» Exercise instructions
Every record below must be returned word for word, with the pictures left out.

[Records from a data source]
# # # # # # #

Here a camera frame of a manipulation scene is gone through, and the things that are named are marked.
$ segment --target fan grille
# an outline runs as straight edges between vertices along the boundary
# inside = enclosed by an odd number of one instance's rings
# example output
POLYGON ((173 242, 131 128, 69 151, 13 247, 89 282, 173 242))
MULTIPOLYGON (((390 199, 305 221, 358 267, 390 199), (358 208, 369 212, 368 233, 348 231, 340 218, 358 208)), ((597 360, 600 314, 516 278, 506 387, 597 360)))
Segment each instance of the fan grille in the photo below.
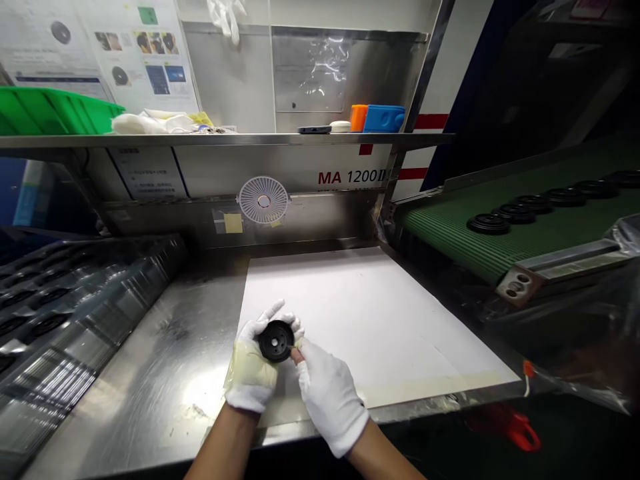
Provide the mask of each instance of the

# # # # # # #

» Solution below
Here a camera frame of a manipulation scene is gone through, and the things that are named are marked.
$ segment --target fan grille
# an outline runs as straight edges between vertices along the boundary
# inside = enclosed by an odd number of one instance's rings
# example output
POLYGON ((173 242, 131 128, 69 151, 13 247, 89 282, 173 242))
MULTIPOLYGON (((390 199, 305 221, 358 267, 390 199), (358 208, 369 212, 368 233, 348 231, 340 218, 358 208)), ((597 360, 600 314, 516 278, 506 387, 597 360)))
Segment each instance of the fan grille in the photo below.
Provide the mask of each instance of the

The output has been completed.